▸ **Exercise goal**:
In the listing below, the lines starting with the line with "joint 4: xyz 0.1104" and going on through the line with "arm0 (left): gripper" are to be reproduced exactly, and only those.

▸ **Material for the task**:
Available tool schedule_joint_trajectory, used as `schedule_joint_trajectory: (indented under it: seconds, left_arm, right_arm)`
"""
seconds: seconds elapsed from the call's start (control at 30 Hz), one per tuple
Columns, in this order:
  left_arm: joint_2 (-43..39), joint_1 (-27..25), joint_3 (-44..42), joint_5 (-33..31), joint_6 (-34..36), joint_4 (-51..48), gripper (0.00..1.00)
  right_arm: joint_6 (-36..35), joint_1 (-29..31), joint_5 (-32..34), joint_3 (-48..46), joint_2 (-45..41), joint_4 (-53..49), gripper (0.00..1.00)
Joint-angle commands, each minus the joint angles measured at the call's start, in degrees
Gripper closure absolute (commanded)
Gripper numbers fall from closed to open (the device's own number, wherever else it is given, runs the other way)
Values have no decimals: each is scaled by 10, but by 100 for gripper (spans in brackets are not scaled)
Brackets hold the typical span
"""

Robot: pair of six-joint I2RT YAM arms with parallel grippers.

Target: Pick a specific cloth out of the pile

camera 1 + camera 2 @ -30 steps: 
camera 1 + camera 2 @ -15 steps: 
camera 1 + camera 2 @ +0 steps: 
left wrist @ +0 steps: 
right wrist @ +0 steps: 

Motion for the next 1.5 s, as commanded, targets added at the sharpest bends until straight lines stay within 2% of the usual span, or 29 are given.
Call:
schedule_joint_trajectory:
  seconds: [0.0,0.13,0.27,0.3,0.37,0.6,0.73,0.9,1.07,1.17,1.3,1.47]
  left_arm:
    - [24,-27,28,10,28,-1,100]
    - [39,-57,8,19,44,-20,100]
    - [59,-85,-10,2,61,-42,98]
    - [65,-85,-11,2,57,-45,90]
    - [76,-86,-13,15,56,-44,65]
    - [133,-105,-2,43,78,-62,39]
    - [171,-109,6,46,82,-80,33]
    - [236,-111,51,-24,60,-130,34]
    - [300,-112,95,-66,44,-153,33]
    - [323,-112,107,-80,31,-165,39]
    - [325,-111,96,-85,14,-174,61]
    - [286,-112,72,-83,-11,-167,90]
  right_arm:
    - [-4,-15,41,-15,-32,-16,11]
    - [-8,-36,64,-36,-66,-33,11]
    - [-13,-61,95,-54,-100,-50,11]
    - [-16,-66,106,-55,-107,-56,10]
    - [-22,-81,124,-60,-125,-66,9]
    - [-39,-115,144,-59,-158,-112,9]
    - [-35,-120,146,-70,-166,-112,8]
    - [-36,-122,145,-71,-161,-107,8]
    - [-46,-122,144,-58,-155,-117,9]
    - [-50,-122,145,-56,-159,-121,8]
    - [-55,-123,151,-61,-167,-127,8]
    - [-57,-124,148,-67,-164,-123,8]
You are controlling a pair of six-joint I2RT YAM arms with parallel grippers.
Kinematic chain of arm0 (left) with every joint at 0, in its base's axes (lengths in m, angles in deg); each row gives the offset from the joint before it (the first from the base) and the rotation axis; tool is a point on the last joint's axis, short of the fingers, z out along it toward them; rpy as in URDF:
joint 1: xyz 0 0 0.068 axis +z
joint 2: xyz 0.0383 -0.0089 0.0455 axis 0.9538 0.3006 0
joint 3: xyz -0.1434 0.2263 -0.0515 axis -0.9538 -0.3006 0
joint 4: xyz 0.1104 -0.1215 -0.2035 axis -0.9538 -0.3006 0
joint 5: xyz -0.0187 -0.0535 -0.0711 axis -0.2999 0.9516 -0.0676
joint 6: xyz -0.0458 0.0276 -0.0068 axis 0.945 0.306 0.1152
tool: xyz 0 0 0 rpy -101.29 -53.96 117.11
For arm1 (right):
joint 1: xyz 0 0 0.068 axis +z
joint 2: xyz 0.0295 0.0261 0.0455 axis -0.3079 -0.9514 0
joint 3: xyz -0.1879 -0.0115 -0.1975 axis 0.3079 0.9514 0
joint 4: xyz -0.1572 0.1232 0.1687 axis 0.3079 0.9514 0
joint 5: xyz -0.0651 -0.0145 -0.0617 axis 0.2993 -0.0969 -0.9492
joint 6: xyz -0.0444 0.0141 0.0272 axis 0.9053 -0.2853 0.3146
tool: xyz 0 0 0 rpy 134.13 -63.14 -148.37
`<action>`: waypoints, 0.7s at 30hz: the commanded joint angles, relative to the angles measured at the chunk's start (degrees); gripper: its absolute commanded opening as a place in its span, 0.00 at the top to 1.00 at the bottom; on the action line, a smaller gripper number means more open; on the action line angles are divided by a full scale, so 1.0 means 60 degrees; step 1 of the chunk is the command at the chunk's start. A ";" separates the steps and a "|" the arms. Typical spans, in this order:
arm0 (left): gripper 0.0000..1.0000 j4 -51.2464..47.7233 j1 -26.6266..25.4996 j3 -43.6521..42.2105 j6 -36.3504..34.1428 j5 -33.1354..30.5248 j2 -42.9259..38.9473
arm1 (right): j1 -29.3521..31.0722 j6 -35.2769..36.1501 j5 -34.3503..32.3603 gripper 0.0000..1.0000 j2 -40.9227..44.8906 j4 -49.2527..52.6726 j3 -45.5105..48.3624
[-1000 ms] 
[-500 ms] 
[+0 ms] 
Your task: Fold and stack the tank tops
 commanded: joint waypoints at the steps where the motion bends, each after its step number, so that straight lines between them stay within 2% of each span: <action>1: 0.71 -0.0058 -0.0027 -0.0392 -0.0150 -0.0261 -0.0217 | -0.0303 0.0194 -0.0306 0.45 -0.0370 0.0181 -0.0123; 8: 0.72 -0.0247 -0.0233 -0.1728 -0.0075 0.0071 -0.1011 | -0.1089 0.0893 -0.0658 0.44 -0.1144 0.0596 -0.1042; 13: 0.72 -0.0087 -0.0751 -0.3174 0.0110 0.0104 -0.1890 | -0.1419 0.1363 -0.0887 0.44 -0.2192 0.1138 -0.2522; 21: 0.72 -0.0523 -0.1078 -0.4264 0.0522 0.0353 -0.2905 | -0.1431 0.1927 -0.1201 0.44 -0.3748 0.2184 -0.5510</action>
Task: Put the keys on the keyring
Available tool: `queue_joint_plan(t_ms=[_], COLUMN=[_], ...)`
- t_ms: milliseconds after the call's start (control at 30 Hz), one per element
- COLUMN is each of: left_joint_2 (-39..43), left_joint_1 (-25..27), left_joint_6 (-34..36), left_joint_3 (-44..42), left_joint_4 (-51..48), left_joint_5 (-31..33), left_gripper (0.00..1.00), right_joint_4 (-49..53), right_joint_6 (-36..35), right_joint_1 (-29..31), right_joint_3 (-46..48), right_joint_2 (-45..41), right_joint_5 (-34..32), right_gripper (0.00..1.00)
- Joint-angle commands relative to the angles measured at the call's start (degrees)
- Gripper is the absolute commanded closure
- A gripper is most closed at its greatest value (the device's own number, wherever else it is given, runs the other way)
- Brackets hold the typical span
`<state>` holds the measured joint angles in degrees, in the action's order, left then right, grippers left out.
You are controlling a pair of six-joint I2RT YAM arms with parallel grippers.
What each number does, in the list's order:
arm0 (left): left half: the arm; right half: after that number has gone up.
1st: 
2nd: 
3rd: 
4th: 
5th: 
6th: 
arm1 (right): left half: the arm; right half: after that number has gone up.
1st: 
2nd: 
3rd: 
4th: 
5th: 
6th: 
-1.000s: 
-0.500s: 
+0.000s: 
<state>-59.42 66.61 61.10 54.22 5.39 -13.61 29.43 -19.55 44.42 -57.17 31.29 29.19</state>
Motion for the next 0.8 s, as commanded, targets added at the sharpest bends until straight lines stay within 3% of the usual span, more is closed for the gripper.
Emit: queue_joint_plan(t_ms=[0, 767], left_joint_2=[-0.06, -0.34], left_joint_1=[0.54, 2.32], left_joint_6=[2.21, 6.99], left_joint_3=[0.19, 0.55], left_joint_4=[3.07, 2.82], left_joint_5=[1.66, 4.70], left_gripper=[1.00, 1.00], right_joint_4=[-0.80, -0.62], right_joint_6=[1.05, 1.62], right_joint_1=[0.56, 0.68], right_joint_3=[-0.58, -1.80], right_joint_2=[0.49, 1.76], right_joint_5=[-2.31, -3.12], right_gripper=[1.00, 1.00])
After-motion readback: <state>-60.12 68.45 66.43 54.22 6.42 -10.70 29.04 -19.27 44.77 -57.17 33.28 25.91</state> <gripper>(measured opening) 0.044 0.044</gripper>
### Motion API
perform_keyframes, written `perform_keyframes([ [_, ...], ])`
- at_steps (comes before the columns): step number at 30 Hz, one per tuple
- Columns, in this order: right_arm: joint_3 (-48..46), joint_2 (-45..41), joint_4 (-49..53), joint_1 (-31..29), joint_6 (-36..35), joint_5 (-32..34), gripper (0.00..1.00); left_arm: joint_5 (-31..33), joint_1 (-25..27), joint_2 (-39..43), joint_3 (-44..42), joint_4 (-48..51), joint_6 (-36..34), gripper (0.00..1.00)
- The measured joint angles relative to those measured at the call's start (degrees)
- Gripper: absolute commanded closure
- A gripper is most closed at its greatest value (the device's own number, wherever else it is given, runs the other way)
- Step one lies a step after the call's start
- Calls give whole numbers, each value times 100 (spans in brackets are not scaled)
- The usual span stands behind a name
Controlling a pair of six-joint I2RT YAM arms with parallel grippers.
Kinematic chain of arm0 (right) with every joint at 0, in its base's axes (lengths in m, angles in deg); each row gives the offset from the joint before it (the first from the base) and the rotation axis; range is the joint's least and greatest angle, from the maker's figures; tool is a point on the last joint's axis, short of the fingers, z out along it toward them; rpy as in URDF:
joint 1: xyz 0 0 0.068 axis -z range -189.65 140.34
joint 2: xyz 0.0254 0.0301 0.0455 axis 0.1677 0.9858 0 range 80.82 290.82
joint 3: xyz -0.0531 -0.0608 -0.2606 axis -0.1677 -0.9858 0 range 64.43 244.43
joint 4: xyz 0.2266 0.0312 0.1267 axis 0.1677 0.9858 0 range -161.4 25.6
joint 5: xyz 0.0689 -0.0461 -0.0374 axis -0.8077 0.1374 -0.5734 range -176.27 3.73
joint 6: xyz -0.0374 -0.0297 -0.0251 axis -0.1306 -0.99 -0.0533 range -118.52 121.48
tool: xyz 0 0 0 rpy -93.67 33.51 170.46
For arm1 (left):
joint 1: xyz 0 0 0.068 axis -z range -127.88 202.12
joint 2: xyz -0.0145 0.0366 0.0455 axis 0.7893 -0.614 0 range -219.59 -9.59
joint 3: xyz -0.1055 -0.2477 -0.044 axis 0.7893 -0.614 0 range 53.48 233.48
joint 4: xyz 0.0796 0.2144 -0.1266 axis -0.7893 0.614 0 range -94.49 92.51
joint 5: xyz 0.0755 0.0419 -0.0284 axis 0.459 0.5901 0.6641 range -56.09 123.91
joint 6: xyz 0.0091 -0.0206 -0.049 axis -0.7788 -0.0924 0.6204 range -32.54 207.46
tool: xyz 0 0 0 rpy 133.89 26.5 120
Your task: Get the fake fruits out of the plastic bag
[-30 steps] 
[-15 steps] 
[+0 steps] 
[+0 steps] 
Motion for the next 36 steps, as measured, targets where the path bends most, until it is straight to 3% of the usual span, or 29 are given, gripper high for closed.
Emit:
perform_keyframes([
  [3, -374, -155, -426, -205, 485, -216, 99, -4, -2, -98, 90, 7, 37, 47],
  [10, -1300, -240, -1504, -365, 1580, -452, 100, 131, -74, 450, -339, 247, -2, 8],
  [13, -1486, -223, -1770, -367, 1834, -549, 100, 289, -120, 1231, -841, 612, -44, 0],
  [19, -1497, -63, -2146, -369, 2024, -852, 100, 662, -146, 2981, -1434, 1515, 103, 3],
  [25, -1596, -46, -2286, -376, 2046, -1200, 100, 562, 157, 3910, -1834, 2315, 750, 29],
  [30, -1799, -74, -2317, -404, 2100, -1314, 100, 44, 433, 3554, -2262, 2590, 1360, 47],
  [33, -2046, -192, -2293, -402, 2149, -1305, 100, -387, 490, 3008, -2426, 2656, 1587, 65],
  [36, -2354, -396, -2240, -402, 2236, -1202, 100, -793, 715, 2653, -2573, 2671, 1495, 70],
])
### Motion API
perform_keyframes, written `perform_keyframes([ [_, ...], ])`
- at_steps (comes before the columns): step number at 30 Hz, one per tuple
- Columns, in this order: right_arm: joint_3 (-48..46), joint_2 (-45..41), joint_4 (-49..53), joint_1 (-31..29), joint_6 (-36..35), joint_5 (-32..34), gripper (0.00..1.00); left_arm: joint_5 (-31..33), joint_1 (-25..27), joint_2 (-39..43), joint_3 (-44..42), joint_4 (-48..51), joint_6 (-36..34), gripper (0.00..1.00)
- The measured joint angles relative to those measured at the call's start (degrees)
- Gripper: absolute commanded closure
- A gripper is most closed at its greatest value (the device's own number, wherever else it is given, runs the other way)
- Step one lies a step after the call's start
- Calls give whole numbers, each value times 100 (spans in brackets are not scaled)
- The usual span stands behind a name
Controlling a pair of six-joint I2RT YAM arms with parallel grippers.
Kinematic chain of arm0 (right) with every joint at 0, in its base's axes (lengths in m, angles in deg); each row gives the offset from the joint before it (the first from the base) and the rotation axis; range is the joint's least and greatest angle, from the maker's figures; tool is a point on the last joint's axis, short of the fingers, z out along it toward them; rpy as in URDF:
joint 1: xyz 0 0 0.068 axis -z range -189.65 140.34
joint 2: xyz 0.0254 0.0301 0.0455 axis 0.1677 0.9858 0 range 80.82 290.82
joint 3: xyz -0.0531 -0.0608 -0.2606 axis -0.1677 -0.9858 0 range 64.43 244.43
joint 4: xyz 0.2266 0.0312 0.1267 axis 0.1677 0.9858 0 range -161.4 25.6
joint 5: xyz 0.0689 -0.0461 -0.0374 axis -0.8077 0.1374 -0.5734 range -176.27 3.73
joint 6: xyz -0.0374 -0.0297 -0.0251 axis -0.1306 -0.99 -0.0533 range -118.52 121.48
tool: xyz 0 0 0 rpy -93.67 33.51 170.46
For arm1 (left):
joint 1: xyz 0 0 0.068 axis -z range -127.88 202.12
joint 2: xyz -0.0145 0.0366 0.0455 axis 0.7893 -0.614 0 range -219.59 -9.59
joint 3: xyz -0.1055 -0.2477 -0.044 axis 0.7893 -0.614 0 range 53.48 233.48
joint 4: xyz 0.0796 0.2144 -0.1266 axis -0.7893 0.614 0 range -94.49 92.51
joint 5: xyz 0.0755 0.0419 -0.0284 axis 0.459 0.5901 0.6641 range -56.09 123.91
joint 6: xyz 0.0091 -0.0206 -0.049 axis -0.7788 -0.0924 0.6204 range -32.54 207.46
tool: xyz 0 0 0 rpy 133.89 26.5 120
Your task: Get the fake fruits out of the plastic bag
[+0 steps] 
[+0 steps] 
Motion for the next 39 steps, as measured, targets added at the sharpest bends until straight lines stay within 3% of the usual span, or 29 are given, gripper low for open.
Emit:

▸ **Solution**:
joint 4: xyz 0.1104 -0.1215 -0.2035 axis -0.9538 -0.3006 0
joint 5: xyz -0.0187 -0.0535 -0.0711 axis -0.2999 0.9516 -0.0676
joint 6: xyz -0.0458 0.0276 -0.0068 axis 0.945 0.306 0.1152
tool: xyz 0 0 0 rpy -101.29 -53.96 117.11
For arm1 (right):
joint 1: xyz 0 0 0.068 axis +z
joint 2: xyz 0.0295 0.0261 0.0455 axis -0.3079 -0.9514 0
joint 3: xyz -0.1879 -0.0115 -0.1975 axis 0.3079 0.9514 0
joint 4: xyz -0.1572 0.1232 0.1687 axis 0.3079 0.9514 0
joint 5: xyz -0.0651 -0.0145 -0.0617 axis 0.2993 -0.0969 -0.9492
joint 6: xyz -0.0444 0.0141 0.0272 axis 0.9053 -0.2853 0.3146
tool: xyz 0 0 0 rpy 134.13 -63.14 -148.37
`<action>`: waypoints, 0.7s at 30hz: the commanded joint angles, relative to the angles measured at the chunk's start (degrees); gripper: its absolute commanded opening as a place in its span, 0.00 at the top to 1.00 at the bottom; on the action line, a smaller gripper number means more open; on the action line angles are divided by a full scale, so 1.0 means 60 degrees; step 1 of the chunk is the command at the chunk's start. A ";" separates the steps and a "|" the arms. Typical spans, in this order:
arm0 (left): gripper 0.0000..1.0000 j4 -51.2464..47.7233 j1 -26.6266..25.4996 j3 -43.6521..42.2105 j6 -36.3504..34.1428 j5 -33.1354..30.5248 j2 -42.9259..38.9473

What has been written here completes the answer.